I wish I were at GTEC 2012 in Ottawa this week. It’s the 20th anniversary of an event that has come to define how the public sector articulates its IT priorities and sets the tone for many of the discussions around how citizens will be served via technology. It’s also a classic example of an event that focuses as much about what hasn’t been done as what has.
Take, for example, the coverage of the keynote speech by Corrine Charette, CIO for Treasury Board Secretariat, who struck what sounded like a very humble note in describing the federal government’s failure to meet expectations around the use of IT.
“We haven’t kept up as much as we need to,” she said, according to a story posted by the Ottawa Citizen, adding that the government needs to transcend its aging network infrastructure to “be efficient, cost-effective, and have sustainable solutions.”
The timeline for getting there, she reportedly said, was sometime within this decade. I would suspect that, looking back, other federal CIOs have told GTEC much the same thing over the years. It’s not that different from what many CIOs used to tell their senior management in private sector enterprises: they knew the IT they were offering employees and customers wasn’t that great, in part because it was obsolete, and that eventually it would get better.
After a while, of course, CFOs didn’t buy it, which is one of the reasons CIOs were encouraged over the last 10 years to stop talking about technology and start talking more about the business. Some of them did, but when you look at the agenda for GTEC, the tech talk is what stands out. Sessions about the cloud, big data and network generation networks are all there (in contrast, and somewhat scarily, a session called “Becoming a Digital Nation” was cancelled).
I think the government has actually done a pretty decent job of delivering more of its services electronically, protecting our data from the worst cyber-attacks and even experimenting with open data and social media. Perhaps, though, this would be an opportune moment to think about what the next 20 years of GTEC, and by extension public sector IT, should look like. What are the business issues that are most important to citizens, and how can government better address them? Like last year, I suspect much of the talk at GTEC 2012 will be around the Shared Service initiative, but that’s really a means to an end. It’s about reducing costs and creating efficiencies. The emphasis at GTEC – and at Treasury Board, should be on value.
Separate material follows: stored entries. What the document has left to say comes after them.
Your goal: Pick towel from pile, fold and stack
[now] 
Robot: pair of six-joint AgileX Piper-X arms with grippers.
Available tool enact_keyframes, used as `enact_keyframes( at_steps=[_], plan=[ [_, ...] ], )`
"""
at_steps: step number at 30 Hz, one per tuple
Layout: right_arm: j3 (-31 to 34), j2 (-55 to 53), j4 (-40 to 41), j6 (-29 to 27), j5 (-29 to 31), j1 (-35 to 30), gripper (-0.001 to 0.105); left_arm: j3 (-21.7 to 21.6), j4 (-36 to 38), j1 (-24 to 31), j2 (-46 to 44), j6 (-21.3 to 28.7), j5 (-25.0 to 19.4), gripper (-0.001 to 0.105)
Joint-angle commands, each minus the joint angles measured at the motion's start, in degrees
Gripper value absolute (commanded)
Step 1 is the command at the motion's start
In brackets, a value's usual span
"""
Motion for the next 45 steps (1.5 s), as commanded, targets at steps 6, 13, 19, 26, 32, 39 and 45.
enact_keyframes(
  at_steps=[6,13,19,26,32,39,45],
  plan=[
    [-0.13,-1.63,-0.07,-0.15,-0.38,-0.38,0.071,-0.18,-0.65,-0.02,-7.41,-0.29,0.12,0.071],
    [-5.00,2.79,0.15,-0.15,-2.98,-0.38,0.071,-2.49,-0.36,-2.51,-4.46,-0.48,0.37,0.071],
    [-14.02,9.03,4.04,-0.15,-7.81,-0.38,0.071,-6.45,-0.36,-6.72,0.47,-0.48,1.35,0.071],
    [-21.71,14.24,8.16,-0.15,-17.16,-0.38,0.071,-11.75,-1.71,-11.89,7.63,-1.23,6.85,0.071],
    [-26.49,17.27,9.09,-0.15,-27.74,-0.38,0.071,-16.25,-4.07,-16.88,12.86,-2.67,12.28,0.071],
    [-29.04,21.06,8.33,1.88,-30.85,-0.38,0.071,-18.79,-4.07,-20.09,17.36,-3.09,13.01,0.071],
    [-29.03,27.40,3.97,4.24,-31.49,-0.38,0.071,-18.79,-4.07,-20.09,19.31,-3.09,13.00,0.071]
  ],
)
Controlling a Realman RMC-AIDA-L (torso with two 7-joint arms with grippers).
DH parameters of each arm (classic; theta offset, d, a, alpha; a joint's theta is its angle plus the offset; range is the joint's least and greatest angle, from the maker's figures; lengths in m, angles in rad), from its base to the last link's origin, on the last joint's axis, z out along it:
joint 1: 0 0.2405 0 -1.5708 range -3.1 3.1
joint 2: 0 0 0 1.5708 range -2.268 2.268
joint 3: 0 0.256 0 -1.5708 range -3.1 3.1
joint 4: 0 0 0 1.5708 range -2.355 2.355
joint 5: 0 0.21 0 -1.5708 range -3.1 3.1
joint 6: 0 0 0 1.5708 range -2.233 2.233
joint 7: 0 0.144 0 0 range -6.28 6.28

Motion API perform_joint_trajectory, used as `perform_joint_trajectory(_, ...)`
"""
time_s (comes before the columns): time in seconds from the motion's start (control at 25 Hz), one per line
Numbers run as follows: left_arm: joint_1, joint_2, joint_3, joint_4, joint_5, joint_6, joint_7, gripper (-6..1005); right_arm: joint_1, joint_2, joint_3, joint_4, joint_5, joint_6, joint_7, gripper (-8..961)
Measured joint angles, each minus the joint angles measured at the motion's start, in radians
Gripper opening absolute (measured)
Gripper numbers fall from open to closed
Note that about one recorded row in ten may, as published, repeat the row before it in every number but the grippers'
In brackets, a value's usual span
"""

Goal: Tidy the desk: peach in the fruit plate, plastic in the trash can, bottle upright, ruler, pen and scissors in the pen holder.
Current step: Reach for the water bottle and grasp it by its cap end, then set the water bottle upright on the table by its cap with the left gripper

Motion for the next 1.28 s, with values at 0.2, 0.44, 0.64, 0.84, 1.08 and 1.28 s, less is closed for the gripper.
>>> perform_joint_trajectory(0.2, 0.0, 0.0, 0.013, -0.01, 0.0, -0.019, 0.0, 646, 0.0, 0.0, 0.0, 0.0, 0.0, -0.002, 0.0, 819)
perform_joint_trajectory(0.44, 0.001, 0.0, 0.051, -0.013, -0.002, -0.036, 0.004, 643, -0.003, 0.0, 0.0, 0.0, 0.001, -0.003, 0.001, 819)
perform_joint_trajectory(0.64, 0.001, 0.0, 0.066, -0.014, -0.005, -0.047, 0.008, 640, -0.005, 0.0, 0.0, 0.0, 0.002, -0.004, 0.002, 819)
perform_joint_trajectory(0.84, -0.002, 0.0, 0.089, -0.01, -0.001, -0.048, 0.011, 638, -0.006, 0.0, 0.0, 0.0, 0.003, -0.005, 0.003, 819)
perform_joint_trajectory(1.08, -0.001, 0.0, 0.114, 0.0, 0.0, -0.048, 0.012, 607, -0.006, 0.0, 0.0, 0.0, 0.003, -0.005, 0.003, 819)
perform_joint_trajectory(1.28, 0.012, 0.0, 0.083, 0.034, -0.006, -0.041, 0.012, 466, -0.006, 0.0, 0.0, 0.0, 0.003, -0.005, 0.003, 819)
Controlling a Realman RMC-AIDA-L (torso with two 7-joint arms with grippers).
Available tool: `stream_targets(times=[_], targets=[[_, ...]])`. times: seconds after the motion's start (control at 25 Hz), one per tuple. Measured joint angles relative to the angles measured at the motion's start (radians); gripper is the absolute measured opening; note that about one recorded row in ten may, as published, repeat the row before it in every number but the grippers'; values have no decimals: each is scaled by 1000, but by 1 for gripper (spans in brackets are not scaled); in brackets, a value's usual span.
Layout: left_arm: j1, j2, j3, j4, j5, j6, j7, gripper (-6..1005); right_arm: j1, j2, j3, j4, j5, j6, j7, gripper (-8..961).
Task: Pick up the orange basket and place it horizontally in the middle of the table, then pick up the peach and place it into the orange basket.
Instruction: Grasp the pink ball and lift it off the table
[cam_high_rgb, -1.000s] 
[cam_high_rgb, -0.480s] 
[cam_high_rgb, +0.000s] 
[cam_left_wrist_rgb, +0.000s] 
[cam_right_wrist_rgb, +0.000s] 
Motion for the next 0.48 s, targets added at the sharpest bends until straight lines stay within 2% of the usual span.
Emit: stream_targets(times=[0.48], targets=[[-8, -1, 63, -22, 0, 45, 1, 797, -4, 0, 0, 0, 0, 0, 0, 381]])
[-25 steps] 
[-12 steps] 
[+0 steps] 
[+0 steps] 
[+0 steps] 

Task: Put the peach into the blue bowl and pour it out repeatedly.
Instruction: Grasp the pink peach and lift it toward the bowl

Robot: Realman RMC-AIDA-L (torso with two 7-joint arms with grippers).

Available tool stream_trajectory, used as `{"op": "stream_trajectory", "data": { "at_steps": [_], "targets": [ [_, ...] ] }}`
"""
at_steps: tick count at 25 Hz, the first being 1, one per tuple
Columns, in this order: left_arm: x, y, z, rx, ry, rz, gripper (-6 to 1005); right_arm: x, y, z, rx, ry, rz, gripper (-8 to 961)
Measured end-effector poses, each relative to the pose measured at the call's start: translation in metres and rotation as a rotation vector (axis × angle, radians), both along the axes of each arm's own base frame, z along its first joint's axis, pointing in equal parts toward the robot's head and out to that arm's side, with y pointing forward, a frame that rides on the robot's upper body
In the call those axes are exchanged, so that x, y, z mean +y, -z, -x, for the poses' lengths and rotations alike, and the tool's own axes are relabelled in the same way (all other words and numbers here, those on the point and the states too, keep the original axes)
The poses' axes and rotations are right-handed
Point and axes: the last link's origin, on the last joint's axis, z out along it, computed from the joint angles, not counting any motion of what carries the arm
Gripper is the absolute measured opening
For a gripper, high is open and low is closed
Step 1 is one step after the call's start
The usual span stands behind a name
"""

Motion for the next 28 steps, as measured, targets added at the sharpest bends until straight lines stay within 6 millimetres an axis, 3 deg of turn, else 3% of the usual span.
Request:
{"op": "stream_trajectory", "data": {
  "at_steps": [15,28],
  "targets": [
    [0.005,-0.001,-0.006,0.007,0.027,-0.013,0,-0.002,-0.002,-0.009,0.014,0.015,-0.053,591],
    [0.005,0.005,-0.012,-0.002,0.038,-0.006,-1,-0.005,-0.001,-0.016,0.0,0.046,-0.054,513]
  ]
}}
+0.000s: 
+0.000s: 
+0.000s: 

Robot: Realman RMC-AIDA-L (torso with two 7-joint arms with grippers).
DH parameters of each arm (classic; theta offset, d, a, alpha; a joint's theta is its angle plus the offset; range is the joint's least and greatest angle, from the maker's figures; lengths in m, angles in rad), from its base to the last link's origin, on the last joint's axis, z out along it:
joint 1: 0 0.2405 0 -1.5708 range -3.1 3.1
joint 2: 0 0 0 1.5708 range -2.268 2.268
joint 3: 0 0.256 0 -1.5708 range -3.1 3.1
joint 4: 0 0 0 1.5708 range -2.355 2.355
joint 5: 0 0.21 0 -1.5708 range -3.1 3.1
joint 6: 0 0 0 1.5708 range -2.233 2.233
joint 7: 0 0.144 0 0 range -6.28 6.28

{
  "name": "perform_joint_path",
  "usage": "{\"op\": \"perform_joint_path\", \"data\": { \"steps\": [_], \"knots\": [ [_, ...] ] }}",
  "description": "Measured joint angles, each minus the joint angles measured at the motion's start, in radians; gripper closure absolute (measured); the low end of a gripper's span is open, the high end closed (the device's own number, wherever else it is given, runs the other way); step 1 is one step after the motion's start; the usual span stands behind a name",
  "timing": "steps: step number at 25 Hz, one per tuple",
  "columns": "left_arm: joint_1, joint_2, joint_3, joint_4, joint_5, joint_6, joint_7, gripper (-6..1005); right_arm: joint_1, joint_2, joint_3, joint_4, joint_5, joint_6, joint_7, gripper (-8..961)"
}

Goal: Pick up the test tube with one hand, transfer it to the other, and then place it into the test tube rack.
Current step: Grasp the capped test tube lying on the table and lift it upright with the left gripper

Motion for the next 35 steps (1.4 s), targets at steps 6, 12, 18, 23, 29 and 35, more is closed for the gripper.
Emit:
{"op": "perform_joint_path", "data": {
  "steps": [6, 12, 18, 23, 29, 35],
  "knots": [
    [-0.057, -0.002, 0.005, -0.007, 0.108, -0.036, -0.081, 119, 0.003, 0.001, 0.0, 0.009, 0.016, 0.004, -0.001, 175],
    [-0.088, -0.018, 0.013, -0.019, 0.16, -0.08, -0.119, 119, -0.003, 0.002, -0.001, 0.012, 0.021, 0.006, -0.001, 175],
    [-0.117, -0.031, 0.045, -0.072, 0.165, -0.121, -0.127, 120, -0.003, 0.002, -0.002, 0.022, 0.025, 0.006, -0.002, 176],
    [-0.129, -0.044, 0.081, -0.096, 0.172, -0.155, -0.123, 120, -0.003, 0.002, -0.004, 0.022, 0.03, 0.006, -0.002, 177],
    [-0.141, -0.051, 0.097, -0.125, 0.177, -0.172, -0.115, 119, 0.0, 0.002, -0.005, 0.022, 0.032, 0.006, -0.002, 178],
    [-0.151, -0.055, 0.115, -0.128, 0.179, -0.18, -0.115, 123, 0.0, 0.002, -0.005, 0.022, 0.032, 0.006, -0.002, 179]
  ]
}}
You can provide online access to government information, but are citizens better informed about the things they need to know than they were 20 years ago? Have we creating new channels and pushing citizens to them while closing off others over the last two decades, and if so what have been the tradeoffs? What are the best metrics to calculate the specific ROI of government IT spending – the number of citizens served, the money saved, or is a calculation around quality of life possible? These are the questions I hope attendees will be wrestling with at GTEC 2013 and beyond. Until then, congratulations to everyone involved in getting us this far.